Yoshinobu's approach has improved mathematical education by promoting student-centered inquiry-based learning – fundamentally changing the three-way relationship between teachers, learners, and mathematical content. He has been awarded Educational Advancement Foundation (EAF), National Science Foundation (NSF), and other grant funding for creating the Academy of Inquiry-Based Learning (AIBL), developing transformational workshops for college mathematics faculty, mathematics teacher educators, and facilitators to run more workshops. Dr. Yoshinobu has been crucial in propagating a broad and growing community of IBL practitioners who are reshaping modern mathematics pedagogy.

Since 2003, he has presented numerous workshops, invited talks, and given conference & poster presentations on Inquiry-Based Learning (IBL) instruction. He has extended IBL to projects for K-12 mathematics education, such as his work on mathematics curriculum development for at-risk children in grades 3–6 in San Luis Obispo, CA, and his professional development for K-12 teachers to strengthen their mathematics content and inquiry-based teaching skills.
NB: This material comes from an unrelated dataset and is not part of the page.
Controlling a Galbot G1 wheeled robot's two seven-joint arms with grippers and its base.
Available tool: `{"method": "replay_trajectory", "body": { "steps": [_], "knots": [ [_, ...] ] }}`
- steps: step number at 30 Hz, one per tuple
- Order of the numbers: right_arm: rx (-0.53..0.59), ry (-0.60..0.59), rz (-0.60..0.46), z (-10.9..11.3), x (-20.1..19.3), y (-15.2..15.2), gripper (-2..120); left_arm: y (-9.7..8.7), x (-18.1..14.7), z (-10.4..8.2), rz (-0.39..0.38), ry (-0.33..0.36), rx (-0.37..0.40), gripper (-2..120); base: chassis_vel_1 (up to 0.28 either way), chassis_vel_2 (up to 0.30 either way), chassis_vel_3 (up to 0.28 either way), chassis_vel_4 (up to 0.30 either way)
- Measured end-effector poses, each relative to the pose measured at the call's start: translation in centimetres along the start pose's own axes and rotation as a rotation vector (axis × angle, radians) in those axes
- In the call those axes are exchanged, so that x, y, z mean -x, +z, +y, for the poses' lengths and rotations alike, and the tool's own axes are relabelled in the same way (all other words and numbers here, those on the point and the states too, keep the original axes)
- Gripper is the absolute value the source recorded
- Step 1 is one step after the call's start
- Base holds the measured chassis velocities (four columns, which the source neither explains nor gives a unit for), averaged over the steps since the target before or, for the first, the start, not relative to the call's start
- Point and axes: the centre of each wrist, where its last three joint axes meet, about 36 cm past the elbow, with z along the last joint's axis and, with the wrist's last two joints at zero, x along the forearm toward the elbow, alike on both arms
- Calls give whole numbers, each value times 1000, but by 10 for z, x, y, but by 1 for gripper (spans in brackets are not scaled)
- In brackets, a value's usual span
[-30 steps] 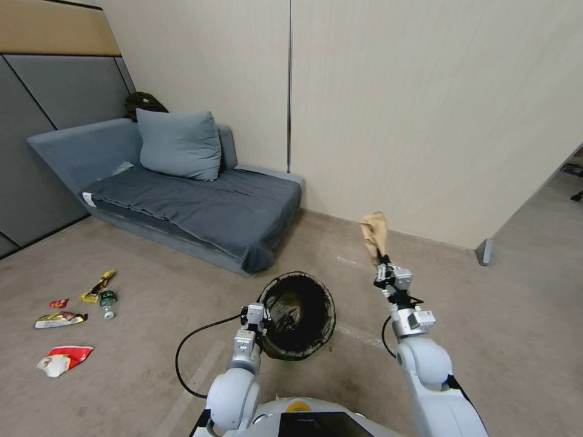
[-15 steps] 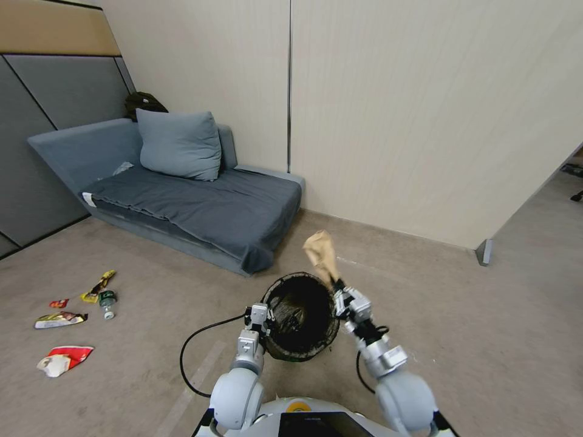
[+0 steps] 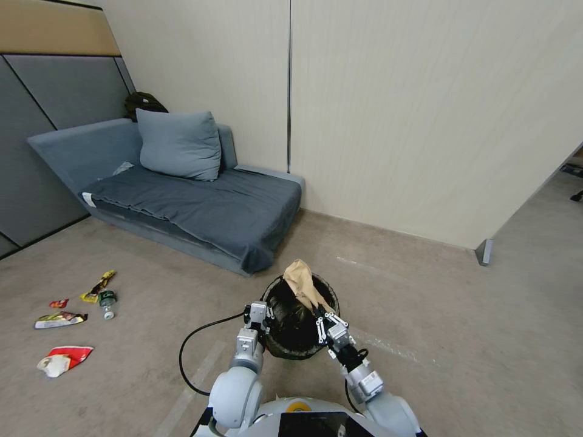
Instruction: Pick up the trash bin, then pick up the garbage from the floor and place it into the trash bin.
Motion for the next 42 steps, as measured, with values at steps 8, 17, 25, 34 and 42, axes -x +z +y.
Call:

This work offers high leverage, reaching teachers who reach large numbers of students and deploying higher education expertise to improve K-12 education as a public good. One nominator estimated that “In all, these workshops prepared 495 instructors to teach with more effective and equitable methods that reached over 22,000 students in the first year alone. A rigorous evaluation effort showed that instructors’ classroom behaviors changed in ways that can be tied to their gains of knowledge, skills, and supportive beliefs from attending an IBL workshop.”

In 2010, he became the founding Director of the Academy of Inquiry-Based Learning (AIBL). From 2006 to 2021, he obtained approximately $4M in grants to support and study Inquiry-Based Learning (IBL) instruction and fund IBL workshops. He has posted at least 234 blog posts since 2011. A major pillar of the AIBL is that IBL raises and addresses concerns of equity and diversity. Since 2010, Stan’s work has argued for and instituted evidence-based research to expand understanding of best practices in IBL.

The work that Dr. Yoshinobu and his AIBL have done to rethink the nature of teaching has been thoughtfully and inclusively developed and so effectively disseminated that it has helped make gains in K-16 mathematical education in the US. Just as the career of Mary P. Dolciani provided leadership to the mathematical community, Yoshinobu’s work serves as an important example of how teachers and scholars can have rich service lives that have an enormous impact on mathematical education. For his creative and inspiring leadership, his unrelenting focus on equity and diversity in the mathematical community, and his huge, indeed, transformational impact on teachers and students in the US, Stan Yoshinobu is an inspiring choice for the 2023 Mary P. Dolciani Award.